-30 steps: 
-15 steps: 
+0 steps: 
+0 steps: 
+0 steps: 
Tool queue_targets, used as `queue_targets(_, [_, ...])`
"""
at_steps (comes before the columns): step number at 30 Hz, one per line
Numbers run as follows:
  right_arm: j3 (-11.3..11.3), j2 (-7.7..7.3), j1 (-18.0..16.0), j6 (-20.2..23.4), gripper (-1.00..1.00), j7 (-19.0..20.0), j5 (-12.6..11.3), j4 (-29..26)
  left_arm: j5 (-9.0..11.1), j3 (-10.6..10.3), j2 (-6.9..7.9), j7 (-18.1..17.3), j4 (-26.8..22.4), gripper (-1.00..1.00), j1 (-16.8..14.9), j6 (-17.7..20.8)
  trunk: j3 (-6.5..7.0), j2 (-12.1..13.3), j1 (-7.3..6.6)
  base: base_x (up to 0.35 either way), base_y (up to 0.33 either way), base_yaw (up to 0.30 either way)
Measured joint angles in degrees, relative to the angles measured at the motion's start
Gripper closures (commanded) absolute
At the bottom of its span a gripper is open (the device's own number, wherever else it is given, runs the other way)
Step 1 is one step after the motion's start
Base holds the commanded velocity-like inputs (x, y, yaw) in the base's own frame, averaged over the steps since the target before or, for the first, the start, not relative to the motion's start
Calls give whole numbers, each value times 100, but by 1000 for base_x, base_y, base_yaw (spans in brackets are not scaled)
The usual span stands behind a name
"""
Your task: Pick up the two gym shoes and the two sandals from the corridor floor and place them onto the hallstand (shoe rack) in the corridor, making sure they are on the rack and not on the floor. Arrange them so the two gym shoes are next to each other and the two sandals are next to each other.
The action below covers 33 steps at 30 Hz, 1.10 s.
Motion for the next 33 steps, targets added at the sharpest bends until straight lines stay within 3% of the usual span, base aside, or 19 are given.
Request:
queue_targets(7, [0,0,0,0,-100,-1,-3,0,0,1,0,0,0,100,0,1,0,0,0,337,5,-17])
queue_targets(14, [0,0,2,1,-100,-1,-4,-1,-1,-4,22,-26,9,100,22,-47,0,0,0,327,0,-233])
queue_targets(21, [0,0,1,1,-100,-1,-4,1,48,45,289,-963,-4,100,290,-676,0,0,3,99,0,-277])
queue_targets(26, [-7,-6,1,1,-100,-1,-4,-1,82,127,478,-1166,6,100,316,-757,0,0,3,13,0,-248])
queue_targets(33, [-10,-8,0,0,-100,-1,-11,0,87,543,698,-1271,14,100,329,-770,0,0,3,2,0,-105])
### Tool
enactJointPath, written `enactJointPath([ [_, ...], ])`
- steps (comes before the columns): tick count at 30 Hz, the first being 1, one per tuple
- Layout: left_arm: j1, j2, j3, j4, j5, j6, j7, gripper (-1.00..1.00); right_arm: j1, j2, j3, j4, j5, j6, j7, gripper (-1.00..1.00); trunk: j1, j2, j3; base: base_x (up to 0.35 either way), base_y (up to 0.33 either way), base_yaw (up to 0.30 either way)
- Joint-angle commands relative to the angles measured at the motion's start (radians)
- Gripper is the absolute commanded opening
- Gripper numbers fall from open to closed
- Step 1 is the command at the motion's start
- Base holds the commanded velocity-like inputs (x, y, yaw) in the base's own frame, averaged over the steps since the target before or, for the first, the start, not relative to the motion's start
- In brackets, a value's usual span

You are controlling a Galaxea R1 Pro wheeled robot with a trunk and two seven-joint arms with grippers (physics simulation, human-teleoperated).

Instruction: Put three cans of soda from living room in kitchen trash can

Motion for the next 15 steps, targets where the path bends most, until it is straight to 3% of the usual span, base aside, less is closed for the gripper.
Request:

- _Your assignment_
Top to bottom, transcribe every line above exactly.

- _Response_
-30 steps: 
-15 steps: 
+0 steps: 
+0 steps: 
+0 steps: 
Tool queue_targets, used as `queue_targets(_, [_, ...])`
"""
at_steps (comes before the columns): step number at 30 Hz, one per line
Numbers run as follows:
  right_arm: j3 (-11.3..11.3), j2 (-7.7..7.3), j1 (-18.0..16.0), j6 (-20.2..23.4), gripper (-1.00..1.00), j7 (-19.0..20.0), j5 (-12.6..11.3), j4 (-29..26)
  left_arm: j5 (-9.0..11.1), j3 (-10.6..10.3), j2 (-6.9..7.9), j7 (-18.1..17.3), j4 (-26.8..22.4), gripper (-1.00..1.00), j1 (-16.8..14.9), j6 (-17.7..20.8)
  trunk: j3 (-6.5..7.0), j2 (-12.1..13.3), j1 (-7.3..6.6)
  base: base_x (up to 0.35 either way), base_y (up to 0.33 either way), base_yaw (up to 0.30 either way)
Measured joint angles in degrees, relative to the angles measured at the motion's start
Gripper closures (commanded) absolute
At the bottom of its span a gripper is open (the device's own number, wherever else it is given, runs the other way)
Step 1 is one step after the motion's start
Base holds the commanded velocity-like inputs (x, y, yaw) in the base's own frame, averaged over the steps since the target before or, for the first, the start, not relative to the motion's start
Calls give whole numbers, each value times 100, but by 1000 for base_x, base_y, base_yaw (spans in brackets are not scaled)
The usual span stands behind a name
"""
Your task: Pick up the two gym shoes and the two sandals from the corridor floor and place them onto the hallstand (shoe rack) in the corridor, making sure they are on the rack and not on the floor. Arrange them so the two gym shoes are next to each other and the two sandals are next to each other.
The action below covers 33 steps at 30 Hz, 1.10 s.
Motion for the next 33 steps, targets added at the sharpest bends until straight lines stay within 3% of the usual span, base aside, or 19 are given.
Request:
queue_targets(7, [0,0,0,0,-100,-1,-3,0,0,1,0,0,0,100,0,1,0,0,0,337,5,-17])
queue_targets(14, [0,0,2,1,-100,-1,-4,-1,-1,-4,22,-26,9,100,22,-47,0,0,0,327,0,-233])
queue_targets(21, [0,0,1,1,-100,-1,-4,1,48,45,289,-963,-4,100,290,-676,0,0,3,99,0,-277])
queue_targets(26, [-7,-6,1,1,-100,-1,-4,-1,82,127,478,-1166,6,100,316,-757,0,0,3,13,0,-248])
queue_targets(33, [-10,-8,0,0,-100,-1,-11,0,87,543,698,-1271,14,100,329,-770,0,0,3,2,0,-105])
### Tool
enactJointPath, written `enactJointPath([ [_, ...], ])`
- steps (comes before the columns): tick count at 30 Hz, the first being 1, one per tuple
- Layout: left_arm: j1, j2, j3, j4, j5, j6, j7, gripper (-1.00..1.00); right_arm: j1, j2, j3, j4, j5, j6, j7, gripper (-1.00..1.00); trunk: j1, j2, j3; base: base_x (up to 0.35 either way), base_y (up to 0.33 either way), base_yaw (up to 0.30 either way)
- Joint-angle commands relative to the angles measured at the motion's start (radians)
- Gripper is the absolute commanded opening
- Gripper numbers fall from open to closed
- Step 1 is the command at the motion's start
- Base holds the commanded velocity-like inputs (x, y, yaw) in the base's own frame, averaged over the steps since the target before or, for the first, the start, not relative to the motion's start
- In brackets, a value's usual span

You are controlling a Galaxea R1 Pro wheeled robot with a trunk and two seven-joint arms with grippers (physics simulation, human-teleoperated).

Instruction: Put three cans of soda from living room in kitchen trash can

Motion for the next 15 steps, targets where the path bends most, until it is straight to 3% of the usual span, base aside, less is closed for the gripper.
Request:

This answer is complete as it stands.